The paper is organized as follows. Section 2 briefly describes the used transport model JAM (RQMD.RMF) and the predictions for directed and elliptic flow. Section 3 introduces the experimental setup and the particle reconstruction methods of the upgrated BM@N spectrometer at Nuclotron, while Section 4 discusses the anticipated performance of the BM@N spectrometer for flow measurements of identified hadrons. Finally, a summary is given in Section 5.

2. A Brief Description of the Transport Model

In the present work, we use the Jet AA Microscopic transport model (JAM) [26,27,28] as the main event generator to simulate high-energy heavy-ion collisions. Particle productions are modeled by the excitation of hadronic resonances at low energies and by string formation at higher energies. The nuclear mean field is simulated based on the relativistic version of the QMD model (RQMD.RMF) [26]. We have used the version JAM 1.94 [26], which includes five different EOS implementations—soft momentum-independent NS2 ($K_{nm}$ = 210 MeV), hard momentum-independent NS1 ($K_{nm}$ = 380 MeV), soft momentum-dependent MD4 ($K_{nm}$ = 210 MeV) and hard momentum-dependent MD2 and MD3 ($K_{nm}$ = 380 MeV)—with different values of the optical potential; see Table I from [26] for the detailed description of the EOS implementations. The JAM approach with the (RQMD.RMF) model has been found to reproduce the directed and integral elliptic flow data at 2.3 < $\sqrt{s_{NN}}$ < 8 GeV simultaneously with the parameter set MD2 [26]. The comparison of the JAM (RQMD.RMF) model with the published differential measurements of $v_n(y_{cm},p_T)$ of protons from Au + Au collisions at $\sqrt{s_{NN}}$ = 2.4 GeV ($E_{beam}$ = 1.23 AGeV) from the HADES experiment [18] and at $\sqrt{s_{NN}}$ = 3.0 GeV ($E_{beam}$ = 3.85 AGeV) from the STAR experiment [16] came to the same conclusion; see [29] for the details.

As an example, Figure 3 shows the center-of-mass rapidity ($y_{cm}$) dependence of the anisotropic flow coefficients $v_1$ (left) and $v_2$ (right) of protons with $1.0<p_T<1.5$ Gev/c in the 20–30% central Au + Au collisions at $\sqrt{s_{NN}}=2.4$ GeV. The black closed star symbols represent the published data from the HADES experiment [18]. The JAM (RQMD.RMF) model with a hard momentum-dependent EOS set MD2 provides the overall good reproduction of the HADES published data for $v_1\left(y_{cm}\right)$ and $v_2\left(y_{cm}\right)$ of protons [29]; see the blue band in Figure 3.

The left panel of Figure 4 shows the prediction of the JAM (RQMD.RMF) model with a hard momentum-dependent EOS set MD2 for the center-of-mass rapidity $y_{cm}$ dependence of the directed flow $v_1$ of protons in Au + Au collisions at the beam energy of 1.23A GeV (green dotted line), Xe + Cs(I) collisions at 1.23A GeV (purple dashed line), Ag + Ag collisions at 1.23A GeV (red solid line) and Ag + Ag collisions at 1.23A GeV (blue dash-dotted line).

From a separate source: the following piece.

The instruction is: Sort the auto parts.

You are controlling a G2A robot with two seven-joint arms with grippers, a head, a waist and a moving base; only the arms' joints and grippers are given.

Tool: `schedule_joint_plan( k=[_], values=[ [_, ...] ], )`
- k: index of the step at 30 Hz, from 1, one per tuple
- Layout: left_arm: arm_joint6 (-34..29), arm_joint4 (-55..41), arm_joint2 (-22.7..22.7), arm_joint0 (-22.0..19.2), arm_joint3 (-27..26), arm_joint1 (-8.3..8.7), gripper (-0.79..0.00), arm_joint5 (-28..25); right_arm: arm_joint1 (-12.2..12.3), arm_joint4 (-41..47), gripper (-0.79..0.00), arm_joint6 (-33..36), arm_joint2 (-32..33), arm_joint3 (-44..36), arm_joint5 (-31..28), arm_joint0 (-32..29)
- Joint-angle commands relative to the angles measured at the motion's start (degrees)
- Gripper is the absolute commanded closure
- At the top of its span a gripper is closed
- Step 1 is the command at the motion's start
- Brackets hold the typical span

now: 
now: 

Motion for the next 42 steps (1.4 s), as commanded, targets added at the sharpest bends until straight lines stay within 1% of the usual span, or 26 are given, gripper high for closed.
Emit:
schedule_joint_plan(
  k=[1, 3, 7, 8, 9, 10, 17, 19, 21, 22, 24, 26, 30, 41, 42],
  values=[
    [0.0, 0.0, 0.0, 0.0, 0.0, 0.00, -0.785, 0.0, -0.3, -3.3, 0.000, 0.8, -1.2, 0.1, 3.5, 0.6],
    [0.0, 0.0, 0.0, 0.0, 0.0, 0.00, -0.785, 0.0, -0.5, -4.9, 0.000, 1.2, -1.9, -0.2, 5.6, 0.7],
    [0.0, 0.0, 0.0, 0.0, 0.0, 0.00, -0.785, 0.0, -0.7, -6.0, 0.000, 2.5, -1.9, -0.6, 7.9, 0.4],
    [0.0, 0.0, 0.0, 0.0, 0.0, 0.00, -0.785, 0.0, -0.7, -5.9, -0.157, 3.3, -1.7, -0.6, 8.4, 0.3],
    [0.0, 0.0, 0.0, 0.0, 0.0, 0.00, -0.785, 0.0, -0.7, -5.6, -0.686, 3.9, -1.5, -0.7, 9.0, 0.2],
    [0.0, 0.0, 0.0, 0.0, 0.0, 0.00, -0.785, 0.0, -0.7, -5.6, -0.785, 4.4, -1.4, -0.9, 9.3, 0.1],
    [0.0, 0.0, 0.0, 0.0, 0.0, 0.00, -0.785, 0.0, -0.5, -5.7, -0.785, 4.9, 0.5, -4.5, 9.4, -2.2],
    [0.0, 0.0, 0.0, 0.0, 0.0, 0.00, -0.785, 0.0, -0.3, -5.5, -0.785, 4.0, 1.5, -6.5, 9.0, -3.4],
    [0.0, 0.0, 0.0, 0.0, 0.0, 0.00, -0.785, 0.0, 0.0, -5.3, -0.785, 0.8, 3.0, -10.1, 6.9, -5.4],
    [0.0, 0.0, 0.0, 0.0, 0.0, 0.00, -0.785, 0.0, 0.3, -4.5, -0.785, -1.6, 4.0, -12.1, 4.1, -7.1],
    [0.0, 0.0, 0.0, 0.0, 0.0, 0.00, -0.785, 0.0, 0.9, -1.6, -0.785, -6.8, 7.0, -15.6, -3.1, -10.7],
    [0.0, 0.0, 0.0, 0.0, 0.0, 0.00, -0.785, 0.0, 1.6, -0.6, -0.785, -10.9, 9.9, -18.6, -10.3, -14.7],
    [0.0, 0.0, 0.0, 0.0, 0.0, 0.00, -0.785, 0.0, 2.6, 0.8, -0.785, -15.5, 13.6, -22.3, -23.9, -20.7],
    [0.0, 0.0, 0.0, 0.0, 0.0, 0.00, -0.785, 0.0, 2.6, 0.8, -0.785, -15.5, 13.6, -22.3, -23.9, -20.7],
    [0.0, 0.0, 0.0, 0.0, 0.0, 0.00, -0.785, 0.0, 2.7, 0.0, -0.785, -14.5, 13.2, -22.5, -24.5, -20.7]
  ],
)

The selected energies for Ag + Ag collisions are motivated by the recent data from the HADES experiment at SIS [30]. In order to compare flow results for different colliding systems, it was suggested to use the scaled impact parameter $b_0$ as a measure of centrality, defined by $b_0$ = $b/b_{max}$, taking $b_{max}$ = 1.15($A_P^{1/3}$ + $A_T^{1/3}$) fm [22]. Since we study the symmetric colliding systems ($A_T=A_P=A$), we use the mean impact parameter $\langle b\rangle$ normalized to a cubic root of colliding ion mass number $\langle b\rangle /A^{1/3}$. The JAM results are presented for mid-central $1<\langle b\rangle /A^{1/3}<1.5$ collisions. The values of $v_1\left(y_{cm}\right)$ of protons are very close to each other for Au + Au, Xe + Cs(I) and Ag + Ag collisions at a beam energy of 1.23A GeV. In contrast, the magnitude of proton-directed flow produced in Ag + Ag collisions at a higher beam energy of 1.58A GeV is distinguishably lower.

In this energy range, the anisotropic flow is strongly affected by the presence of cold spectators due to the sizable passage time $t_{pass}=2R/sinh\left(y_{beam}\right)$, where R is the radius of the nucleus and $y_{beam}$ is the beam rapidity. The observed change in the slope $d{v}_1/d{y}_{cm}{|}_{y_{cm}=0}$ can be attributed to the reduction of the shadowing effects by the spectator matter due to the decrease in the $t_{pass}$ [12,14,15]. The rapidity dependence of $v_1$ of protons becomes less complicated if one uses the scaled rapidity $y^{\prime }=y_{cm}/y_{beam}$, since for the colliding beams, one then always has $y_{beam}^{\prime }=\pm$1 in the center-of-mass frame; see the right panel of Figure 4. The scaled rapidity ($y^{\prime }=y_{cm}/y_{beam}$) dependence of $v_1$ may reflect the partial scaling of $v_1$ with $t_{pass}$ in this energy range [22].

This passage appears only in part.